Im Oktober 1989 stand ich mit weichen Knien vor dem Schaufenster meines Lieblings-Plattenladens. Mit großen Augen starrte ich sprachlos auf das Cover des neuen Kate Bush Albums. So lange, seit 1985 und seit „Hounds of Love“ nämlich, hatte ich auf ein weiteres Werk meiner Lieblingskünstlerin gewartet. Von einer bevorstehenden Neuveröffentlichung hatte ich nichts gewusst – die Überraschung und das Herzklopfen kann man sich daher vielleicht vorstellen…
Kate, die mit ebenso großen Augen zurückstarrte, hielt mir eine weit geöffnete Rosenblüte entgegen, wie eine Fee, die über einen geheimen Garten wacht und von Dingen weiß, von denen kein Sterblicher auch nur zu träumen wagt. Der Titel, „The Sensual World“, erschien mir wie eine einzige Verheißung, wie eine Aufforderung dazu, einzutreten in jenen verlockenden Feengarten, in diese noch unbekannte sinnliche Welt. Nun, fürs Erste betrat ich erst einmal den Plattenladen, und zwar mit einem überaus mulmigen Gefühl im Magen. Es war beinahe Angst, die ich empfand, was meine Vorfreude und Überraschung auf eher unangenehme Weise dämpfte. Das seltsam widersprüchliche Gefühl entsprang der Befürchtung, Kate Bushs neuestes Werk könne sich nach ihren früheren Alben als reine Enttäuschung entpuppen. Selbstverständlich kaufte ich trotzdem und jetzt erst recht das neue Album. Ich eilte nach Hause, legte es auf, hörte zu – und war überwältigt. Das, was ich nun erfuhr, was ich empfand, übertraf meine kühnsten Erwartungen.

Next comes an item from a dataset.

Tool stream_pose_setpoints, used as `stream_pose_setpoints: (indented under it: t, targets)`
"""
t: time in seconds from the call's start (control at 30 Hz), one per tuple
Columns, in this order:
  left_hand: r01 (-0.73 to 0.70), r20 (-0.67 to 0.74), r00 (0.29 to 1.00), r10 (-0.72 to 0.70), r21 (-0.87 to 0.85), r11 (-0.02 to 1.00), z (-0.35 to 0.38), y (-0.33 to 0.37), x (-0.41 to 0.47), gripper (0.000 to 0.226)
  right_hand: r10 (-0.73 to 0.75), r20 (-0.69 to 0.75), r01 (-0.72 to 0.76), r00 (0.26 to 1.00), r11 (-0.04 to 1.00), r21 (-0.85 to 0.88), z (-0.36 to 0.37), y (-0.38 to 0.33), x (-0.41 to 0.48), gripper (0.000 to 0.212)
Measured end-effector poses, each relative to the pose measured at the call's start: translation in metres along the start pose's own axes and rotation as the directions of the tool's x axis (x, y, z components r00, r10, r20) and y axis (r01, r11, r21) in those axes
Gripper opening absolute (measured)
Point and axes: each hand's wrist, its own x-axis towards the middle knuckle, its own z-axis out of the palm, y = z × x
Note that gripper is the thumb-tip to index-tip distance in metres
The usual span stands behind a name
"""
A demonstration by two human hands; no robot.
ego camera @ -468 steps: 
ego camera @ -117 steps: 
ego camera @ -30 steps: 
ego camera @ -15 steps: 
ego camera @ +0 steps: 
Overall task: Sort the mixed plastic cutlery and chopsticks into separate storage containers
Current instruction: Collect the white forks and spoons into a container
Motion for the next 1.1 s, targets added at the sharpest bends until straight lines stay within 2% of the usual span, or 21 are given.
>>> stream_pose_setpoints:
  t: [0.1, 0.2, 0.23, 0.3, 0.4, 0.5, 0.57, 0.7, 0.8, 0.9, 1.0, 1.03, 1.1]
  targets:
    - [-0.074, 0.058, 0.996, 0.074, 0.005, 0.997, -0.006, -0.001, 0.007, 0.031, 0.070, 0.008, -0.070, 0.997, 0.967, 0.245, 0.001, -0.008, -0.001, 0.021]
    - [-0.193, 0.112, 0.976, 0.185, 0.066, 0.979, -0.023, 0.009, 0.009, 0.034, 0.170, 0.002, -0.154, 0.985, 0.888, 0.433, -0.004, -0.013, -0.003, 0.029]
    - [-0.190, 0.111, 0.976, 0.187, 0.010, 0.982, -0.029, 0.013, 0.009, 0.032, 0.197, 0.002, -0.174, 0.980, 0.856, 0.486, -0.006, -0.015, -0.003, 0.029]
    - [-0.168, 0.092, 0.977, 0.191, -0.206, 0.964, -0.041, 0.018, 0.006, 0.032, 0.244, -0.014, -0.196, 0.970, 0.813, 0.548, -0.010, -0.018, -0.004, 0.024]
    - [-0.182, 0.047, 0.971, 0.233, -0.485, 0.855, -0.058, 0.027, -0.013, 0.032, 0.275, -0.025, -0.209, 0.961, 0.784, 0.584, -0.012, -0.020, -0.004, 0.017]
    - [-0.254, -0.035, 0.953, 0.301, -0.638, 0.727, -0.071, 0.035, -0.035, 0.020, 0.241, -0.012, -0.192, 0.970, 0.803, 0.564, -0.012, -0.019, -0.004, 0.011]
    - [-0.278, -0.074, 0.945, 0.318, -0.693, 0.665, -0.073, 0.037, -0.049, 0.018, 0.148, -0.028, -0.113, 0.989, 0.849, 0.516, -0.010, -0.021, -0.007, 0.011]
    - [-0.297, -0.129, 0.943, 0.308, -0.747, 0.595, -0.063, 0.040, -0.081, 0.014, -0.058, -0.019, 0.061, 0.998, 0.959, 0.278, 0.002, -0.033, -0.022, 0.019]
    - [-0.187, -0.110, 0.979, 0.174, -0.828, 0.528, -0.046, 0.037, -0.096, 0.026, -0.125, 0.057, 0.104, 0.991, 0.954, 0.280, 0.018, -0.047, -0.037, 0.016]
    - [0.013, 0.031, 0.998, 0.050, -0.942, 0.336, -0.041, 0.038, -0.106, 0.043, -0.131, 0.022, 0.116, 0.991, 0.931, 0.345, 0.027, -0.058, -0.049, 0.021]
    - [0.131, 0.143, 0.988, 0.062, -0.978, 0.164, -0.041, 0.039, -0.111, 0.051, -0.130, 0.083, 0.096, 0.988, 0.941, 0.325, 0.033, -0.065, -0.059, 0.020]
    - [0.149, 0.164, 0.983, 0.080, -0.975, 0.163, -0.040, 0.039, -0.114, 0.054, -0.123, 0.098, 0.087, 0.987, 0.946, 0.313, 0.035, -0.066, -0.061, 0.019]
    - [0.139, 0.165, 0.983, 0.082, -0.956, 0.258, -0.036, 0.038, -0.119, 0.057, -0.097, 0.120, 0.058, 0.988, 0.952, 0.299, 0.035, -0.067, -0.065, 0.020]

Als junge Frau Anfang Zwanzig bewegte ich mich damals in einem eher männlich geprägten Umfeld. Ich hörte hauptsächlich harte Rockmusik und Heavy Metal. Meine Weiblichkeit war ein wenig erschlossenes Gebiet. Es gab viele Dinge, die ich daran ablehnte, aber natürlich konnte ich meinem eigenen Geschlecht nicht entkommen. Mit dem, was an diesem Abend zu Hause beim ersten Eintauchen in Kate Bushs sinnliche Welt mit mir geschah, hatte ich nicht gerechnet. Ich hörte zu, ich spürte, nein, gab mich hin, und auf einmal war ich erwacht. Der Dornröschenschlaf, der mich umfangen gehalten hatte, war beendet – nicht durch den Kuss des Prinzen, sondern durch die Lyrik und die Musik einer Künstlerin, der es gelungen ist, das Leben und dessen Sinnlichkeit zu erfassen, herauszuarbeiten, zu beschreiben, zu vertonen – sie auf unbegreifliche Weise greifbar zu machen.
Die Fee auf dem Cover, die mich mit ihrer voll erblühten Rose in ihren geheimen Garten einlud, gab mir etwas, das mir bis dahin gefehlt hatte: den Schlüssel zu meinem Frausein, zu meiner Weiblichkeit. Und zu meiner Verwunderung war dies etwas Wunderschönes! Jenen Schlüssel habe ich seither nicht mehr aus der Hand gegeben. Stattdessen bin ich selbst wie im Titelsong wie aus den Seiten eines Buches hervorgetreten – hinein, oder vielmehr hinaus in die Sinnlichkeit der Welt.